## ASSIGNED TASK
Write out the entries below once more, exactly, with the pictures left out.

[Records from a data collection]
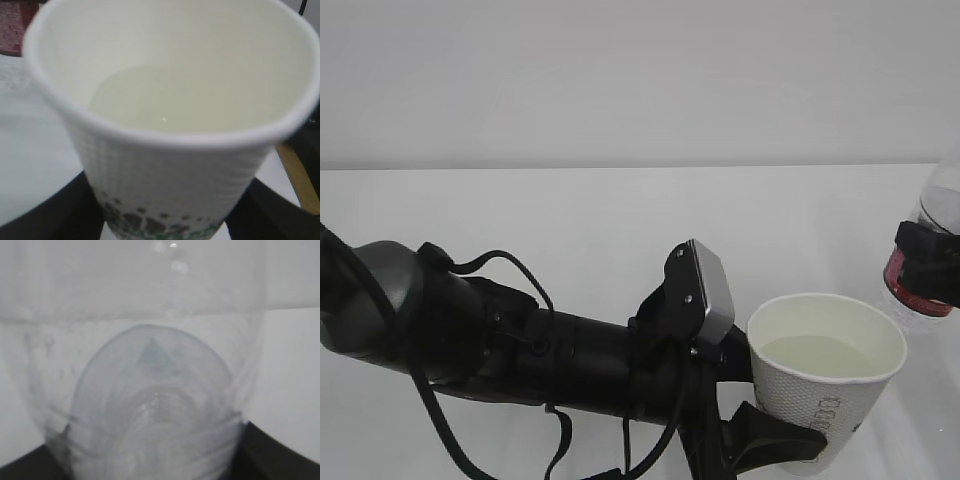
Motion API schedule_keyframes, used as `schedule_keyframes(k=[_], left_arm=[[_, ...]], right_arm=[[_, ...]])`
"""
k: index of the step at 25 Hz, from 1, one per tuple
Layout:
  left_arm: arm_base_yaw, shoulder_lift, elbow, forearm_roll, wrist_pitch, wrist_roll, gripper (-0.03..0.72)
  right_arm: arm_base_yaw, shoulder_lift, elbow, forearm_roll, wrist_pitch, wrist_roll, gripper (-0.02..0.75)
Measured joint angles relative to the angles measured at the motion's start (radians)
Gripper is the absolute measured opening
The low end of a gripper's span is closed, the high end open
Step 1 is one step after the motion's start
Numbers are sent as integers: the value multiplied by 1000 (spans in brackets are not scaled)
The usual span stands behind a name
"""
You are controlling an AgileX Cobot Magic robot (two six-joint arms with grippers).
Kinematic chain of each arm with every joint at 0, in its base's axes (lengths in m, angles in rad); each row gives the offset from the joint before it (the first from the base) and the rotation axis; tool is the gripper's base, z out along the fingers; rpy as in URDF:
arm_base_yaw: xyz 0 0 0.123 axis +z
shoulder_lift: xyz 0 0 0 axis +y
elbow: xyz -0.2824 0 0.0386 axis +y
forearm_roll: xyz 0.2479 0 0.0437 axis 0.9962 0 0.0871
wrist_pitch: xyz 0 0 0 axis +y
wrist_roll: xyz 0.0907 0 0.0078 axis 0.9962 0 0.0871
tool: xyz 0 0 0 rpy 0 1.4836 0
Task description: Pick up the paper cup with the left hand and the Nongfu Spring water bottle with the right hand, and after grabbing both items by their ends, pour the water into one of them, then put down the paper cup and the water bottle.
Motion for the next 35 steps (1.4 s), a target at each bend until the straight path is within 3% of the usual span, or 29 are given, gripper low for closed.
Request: schedule_keyframes(k=[5,25,35], left_arm=[[0,0,0,0,0,0,492],[0,0,0,-8,0,0,492],[0,0,0,-12,0,0,492]], right_arm=[[0,33,-1,2,-66,0,421],[0,65,-1,23,-26,-9,421],[0,166,-2,31,-112,-11,421]])
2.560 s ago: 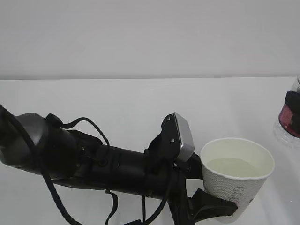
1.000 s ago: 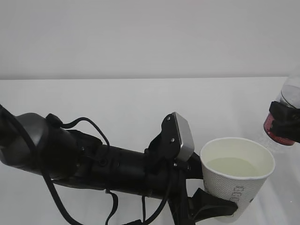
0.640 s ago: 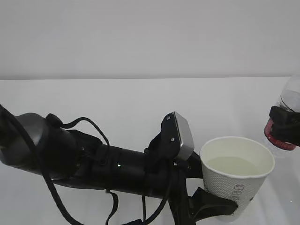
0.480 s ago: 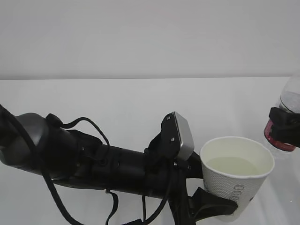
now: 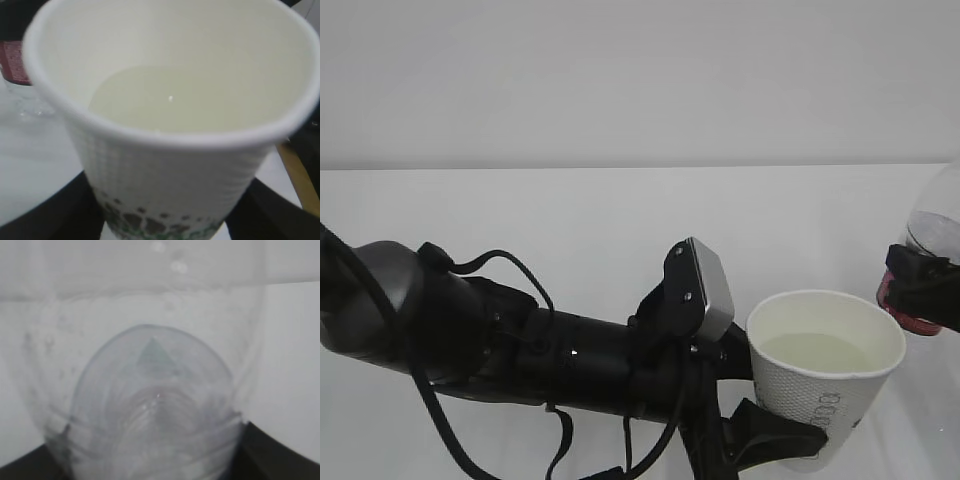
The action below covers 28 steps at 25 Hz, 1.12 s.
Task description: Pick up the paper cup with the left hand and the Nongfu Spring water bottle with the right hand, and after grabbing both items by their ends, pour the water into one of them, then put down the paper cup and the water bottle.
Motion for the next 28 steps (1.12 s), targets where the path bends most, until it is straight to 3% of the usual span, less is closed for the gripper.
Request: schedule_keyframes(k=[17,28], left_arm=[[0,0,0,-25,0,0,492],[0,0,0,-25,0,0,492]], right_arm=[[0,62,-6,11,-31,0,422],[0,62,-6,12,-29,0,465]])
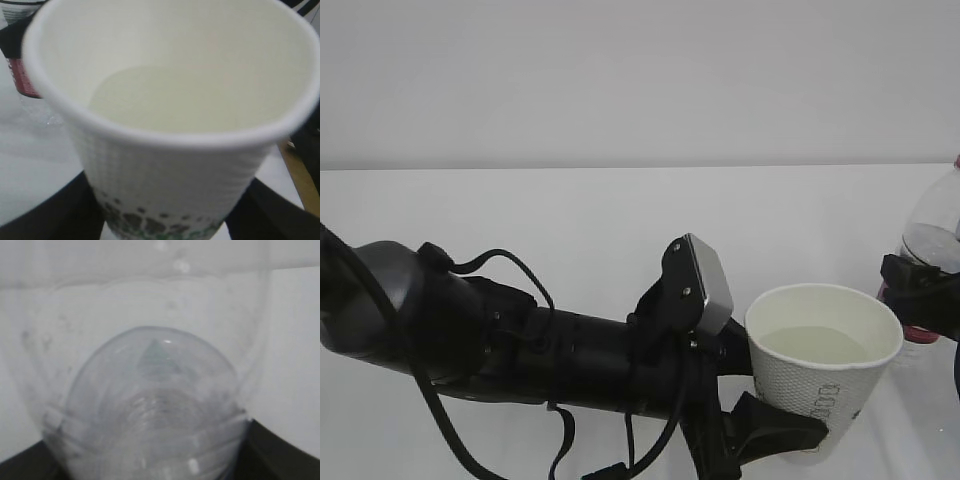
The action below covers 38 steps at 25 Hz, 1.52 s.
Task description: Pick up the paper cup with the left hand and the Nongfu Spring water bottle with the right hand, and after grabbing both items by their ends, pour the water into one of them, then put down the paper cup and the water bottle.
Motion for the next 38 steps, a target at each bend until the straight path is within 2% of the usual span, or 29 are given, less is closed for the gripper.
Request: schedule_keyframes(k=[10,38], left_arm=[[0,0,0,0,0,0,492],[0,0,0,0,0,0,492]], right_arm=[[0,0,0,0,4,-1,547],[0,0,-2,0,1,-5,591]])
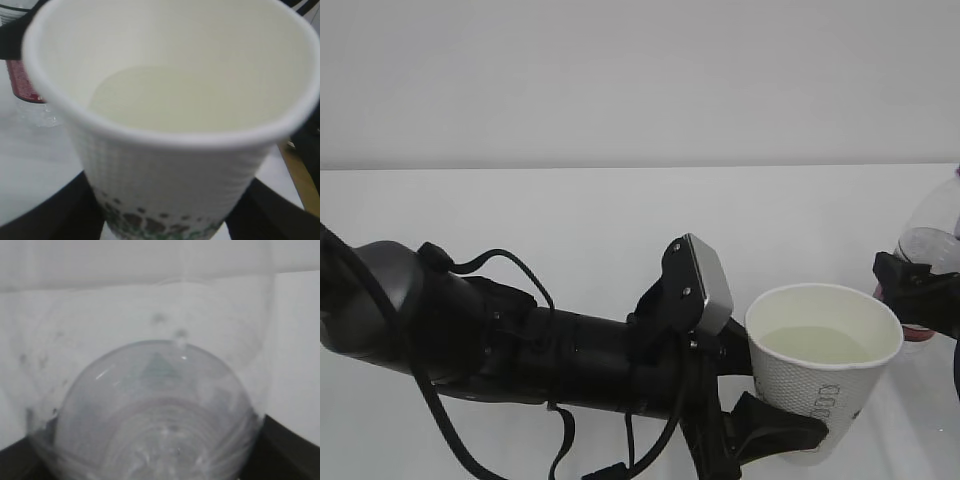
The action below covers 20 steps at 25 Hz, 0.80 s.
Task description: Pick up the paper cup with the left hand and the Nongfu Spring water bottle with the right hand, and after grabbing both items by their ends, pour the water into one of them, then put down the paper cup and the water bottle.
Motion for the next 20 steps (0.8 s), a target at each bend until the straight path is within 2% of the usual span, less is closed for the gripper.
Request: schedule_keyframes(k=[9,20], left_arm=[[0,0,0,0,0,0,492],[0,0,0,0,0,0,492]], right_arm=[[0,0,0,0,-12,0,636],[0,0,7,-35,-30,-2,643]])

## OUTPUT OF THE EXERCISE
Motion API schedule_keyframes, used as `schedule_keyframes(k=[_], left_arm=[[_, ...]], right_arm=[[_, ...]])`
"""
k: index of the step at 25 Hz, from 1, one per tuple
Layout:
  left_arm: arm_base_yaw, shoulder_lift, elbow, forearm_roll, wrist_pitch, wrist_roll, gripper (-0.03..0.72)
  right_arm: arm_base_yaw, shoulder_lift, elbow, forearm_roll, wrist_pitch, wrist_roll, gripper (-0.02..0.75)
Measured joint angles relative to the angles measured at the motion's start (radians)
Gripper is the absolute measured opening
The low end of a gripper's span is closed, the high end open
Step 1 is one step after the motion's start
Numbers are sent as integers: the value multiplied by 1000 (spans in brackets are not scaled)
The usual span stands behind a name
"""
You are controlling an AgileX Cobot Magic robot (two six-joint arms with grippers).
Kinematic chain of each arm with every joint at 0, in its base's axes (lengths in m, angles in rad); each row gives the offset from the joint before it (the first from the base) and the rotation axis; tool is the gripper's base, z out along the fingers; rpy as in URDF:
arm_base_yaw: xyz 0 0 0.123 axis +z
shoulder_lift: xyz 0 0 0 axis +y
elbow: xyz -0.2824 0 0.0386 axis +y
forearm_roll: xyz 0.2479 0 0.0437 axis 0.9962 0 0.0871
wrist_pitch: xyz 0 0 0 axis +y
wrist_roll: xyz 0.0907 0 0.0078 axis 0.9962 0 0.0871
tool: xyz 0 0 0 rpy 0 1.4836 0
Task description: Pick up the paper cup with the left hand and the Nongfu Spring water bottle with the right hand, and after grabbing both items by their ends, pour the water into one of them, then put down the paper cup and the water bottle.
Motion for the next 35 steps (1.4 s), a target at each bend until the straight path is within 3% of the usual span, or 29 are given, gripper low for closed.
Request: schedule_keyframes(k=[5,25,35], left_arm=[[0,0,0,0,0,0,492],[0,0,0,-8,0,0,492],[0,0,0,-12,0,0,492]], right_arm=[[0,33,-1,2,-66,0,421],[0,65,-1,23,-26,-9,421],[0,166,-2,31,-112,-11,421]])
2.560 s ago: 
1.000 s ago: 
0.640 s ago: 
0.480 s ago: 
now: 
The action below covers 28 steps at 25 Hz, 1.12 s.
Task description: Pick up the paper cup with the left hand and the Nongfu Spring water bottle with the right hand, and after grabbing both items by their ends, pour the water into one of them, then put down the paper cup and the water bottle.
Motion for the next 28 steps (1.12 s), targets where the path bends most, until it is straight to 3% of the usual span, less is closed for the gripper.
Request: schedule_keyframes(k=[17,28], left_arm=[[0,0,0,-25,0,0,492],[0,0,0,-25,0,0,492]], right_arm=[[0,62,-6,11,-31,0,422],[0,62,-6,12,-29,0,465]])
The action below covers 38 steps at 25 Hz, 1.52 s.
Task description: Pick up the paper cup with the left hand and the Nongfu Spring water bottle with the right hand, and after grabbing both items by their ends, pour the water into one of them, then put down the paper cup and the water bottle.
Motion for the next 38 steps, a target at each bend until the straight path is within 2% of the usual span, or 29 are given, less is closed for the gripper.
Request: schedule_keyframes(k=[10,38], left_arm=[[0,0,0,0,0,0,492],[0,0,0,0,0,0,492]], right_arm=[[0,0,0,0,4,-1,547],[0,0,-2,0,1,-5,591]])
The action below covers 20 steps at 25 Hz, 0.80 s.
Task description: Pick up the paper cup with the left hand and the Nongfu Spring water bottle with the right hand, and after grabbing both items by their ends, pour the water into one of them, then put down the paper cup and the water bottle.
Motion for the next 20 steps (0.8 s), a target at each bend until the straight path is within 2% of the usual span, less is closed for the gripper.
Request: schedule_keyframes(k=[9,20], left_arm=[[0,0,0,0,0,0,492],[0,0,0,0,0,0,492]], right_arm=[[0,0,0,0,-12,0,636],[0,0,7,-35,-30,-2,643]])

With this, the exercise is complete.